L’edizione 2024 del 49° Natale Sub di Trieste, un evento di profonda valenza culturale e sportiva per la comunità subacquea triestina e non solo, si è trovata a dover rivedere radicalmente la sua programmazione a causa di una situazione meteorologica particolarmente avversa.
Un’allerta meteo rossa, emessa per la giornata del 24 dicembre, ha previsto raffiche di bora di intensità tale da compromettere la sicurezza delle operazioni di allestimento e, soprattutto, la fruibilità degli spazi pubblici.
La decisione più significativa, comunicata ufficialmente tramite il segretario dell’Asd Sub Sea Club Trieste, Dalia Della Bianca, ha riguardato l’annullamento della tradizionale celebrazione della Messa in Piazza dell’Unità d’Italia.
L’impossibilità di erigere un palco stabile e sicuro, in condizioni ventose così estreme, ha reso impraticabile questa consuetudine, elemento cardine dell’evento che da decenni raccoglie fedeli e appassionati delle profondità.

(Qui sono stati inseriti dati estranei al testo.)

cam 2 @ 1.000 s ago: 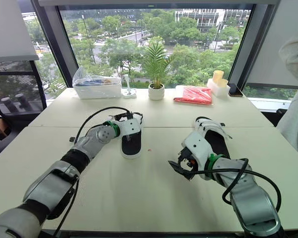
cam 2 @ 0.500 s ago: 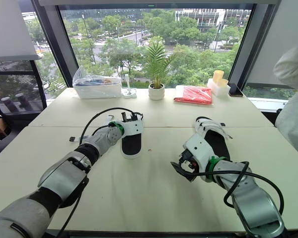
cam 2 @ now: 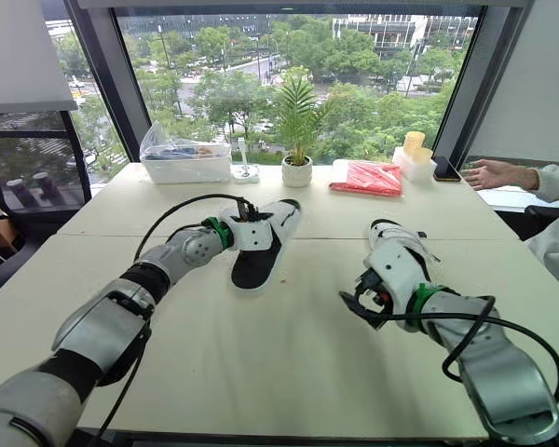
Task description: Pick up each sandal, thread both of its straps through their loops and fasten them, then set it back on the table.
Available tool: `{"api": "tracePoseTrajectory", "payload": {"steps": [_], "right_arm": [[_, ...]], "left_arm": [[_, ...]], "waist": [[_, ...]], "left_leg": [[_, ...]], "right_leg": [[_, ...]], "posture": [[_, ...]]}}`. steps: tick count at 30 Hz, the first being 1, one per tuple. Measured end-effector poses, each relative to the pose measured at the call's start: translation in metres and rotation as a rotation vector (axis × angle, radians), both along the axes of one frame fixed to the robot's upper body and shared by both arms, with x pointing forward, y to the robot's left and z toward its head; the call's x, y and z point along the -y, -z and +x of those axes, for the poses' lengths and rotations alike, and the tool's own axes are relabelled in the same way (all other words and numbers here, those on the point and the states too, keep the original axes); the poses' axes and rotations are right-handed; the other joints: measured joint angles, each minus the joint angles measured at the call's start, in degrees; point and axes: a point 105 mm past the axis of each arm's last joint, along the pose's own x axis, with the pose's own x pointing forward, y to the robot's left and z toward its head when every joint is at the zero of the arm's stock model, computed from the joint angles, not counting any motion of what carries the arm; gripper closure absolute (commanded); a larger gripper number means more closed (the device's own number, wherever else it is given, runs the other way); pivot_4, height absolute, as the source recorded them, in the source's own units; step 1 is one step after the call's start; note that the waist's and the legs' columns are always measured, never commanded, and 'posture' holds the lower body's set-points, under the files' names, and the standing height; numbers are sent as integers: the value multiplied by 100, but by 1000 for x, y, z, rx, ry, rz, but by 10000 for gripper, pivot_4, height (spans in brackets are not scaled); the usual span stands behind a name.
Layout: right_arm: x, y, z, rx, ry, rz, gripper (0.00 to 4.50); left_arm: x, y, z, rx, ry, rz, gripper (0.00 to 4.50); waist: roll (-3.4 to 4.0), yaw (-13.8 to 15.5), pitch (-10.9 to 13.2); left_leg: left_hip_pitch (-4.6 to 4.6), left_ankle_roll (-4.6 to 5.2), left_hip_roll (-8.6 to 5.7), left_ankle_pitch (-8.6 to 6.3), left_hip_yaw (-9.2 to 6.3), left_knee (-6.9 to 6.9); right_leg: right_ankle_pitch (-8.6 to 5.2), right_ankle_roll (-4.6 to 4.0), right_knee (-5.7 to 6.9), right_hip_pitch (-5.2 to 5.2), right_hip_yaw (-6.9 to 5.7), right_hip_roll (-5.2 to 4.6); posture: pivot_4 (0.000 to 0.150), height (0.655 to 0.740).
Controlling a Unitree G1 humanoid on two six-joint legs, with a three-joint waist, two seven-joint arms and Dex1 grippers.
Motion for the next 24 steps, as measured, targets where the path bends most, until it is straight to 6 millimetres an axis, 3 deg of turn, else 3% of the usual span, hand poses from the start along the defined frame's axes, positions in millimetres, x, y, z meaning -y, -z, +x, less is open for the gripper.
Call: {"api": "tracePoseTrajectory", "payload": {"steps": [8,13,19,24], "right_arm": [[34,2,-3,0,93,-3,1500],[35,7,-5,-15,91,4,1500],[31,7,-9,-7,84,-3,1500],[30,10,-10,-21,83,0,1500]], "left_arm": [[6,20,-66,56,468,217,44396],[9,34,-92,76,647,284,44396],[16,42,-102,118,724,310,44396],[25,55,-98,219,754,391,44396]], "waist": [[0,56,0],[0,64,0],[-1,67,0],[-9,72,5]], "left_leg": [[2,3,0,0,10,2],[3,4,-1,0,11,4],[3,5,-2,0,10,5],[4,5,-20,0,9,5]], "right_leg": [[0,0,3,1,2,7],[0,0,3,3,2,10],[0,1,3,4,2,11],[0,1,5,5,2,11]], "posture": [[1500,7400],[1500,7400],[1500,7400],[1500,7400]]}}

Parallelamente, la Capitaneria di Porto, garante della sicurezza marittima nella zona, ha espresso forti perplessità e sconsigliato energicamente l’esecuzione di immersioni durante l’evento.
La forza del vento, unita all’agitazione del mare, avrebbe incrementato in maniera esponenziale i rischi per i subacquei, rendendo qualsiasi attività subacquea imprudente e potenzialmente pericolosa.
Questo aspetto, intrinsecamente legato all’identità stessa del “Natale Sub”, ha richiesto una riflessione profonda e una gestione attenta per bilanciare la tradizione con l’imperativo della salvaguardia della vita umana.
L’evento, nato come celebrazione della passione per il mondo sommerso e come omaggio ai pionieri delle immersioni, si è evoluto nel tempo, diventando un importante veicolo di aggregazione sociale e di promozione del territorio.
La sua importanza non risiede solamente nelle attività subacquee, ma anche nel valore simbolico di un rito collettivo che unisce diverse generazioni e culture.
L’annullamento di alcune attività, sebbene necessario per motivi di sicurezza, sottolinea la fragilità delle consuetudini umane di fronte alla potenza della natura e la responsabilità che le istituzioni e gli organizzatori hanno nel proteggere la collettività.
Si sta valutando la possibilità di riprogrammare alcune delle attività previste, spostandole in luoghi più riparati o rimandandole a data successiva, qualora le condizioni meteorologiche lo consentano.
L’attenzione resta focalizzata sulla sicurezza e sulla ricerca di soluzioni alternative che permettano di preservare, per quanto possibile, lo spirito e l’emozione del Natale Sub, adattandosi alle sfide imposte dagli elementi.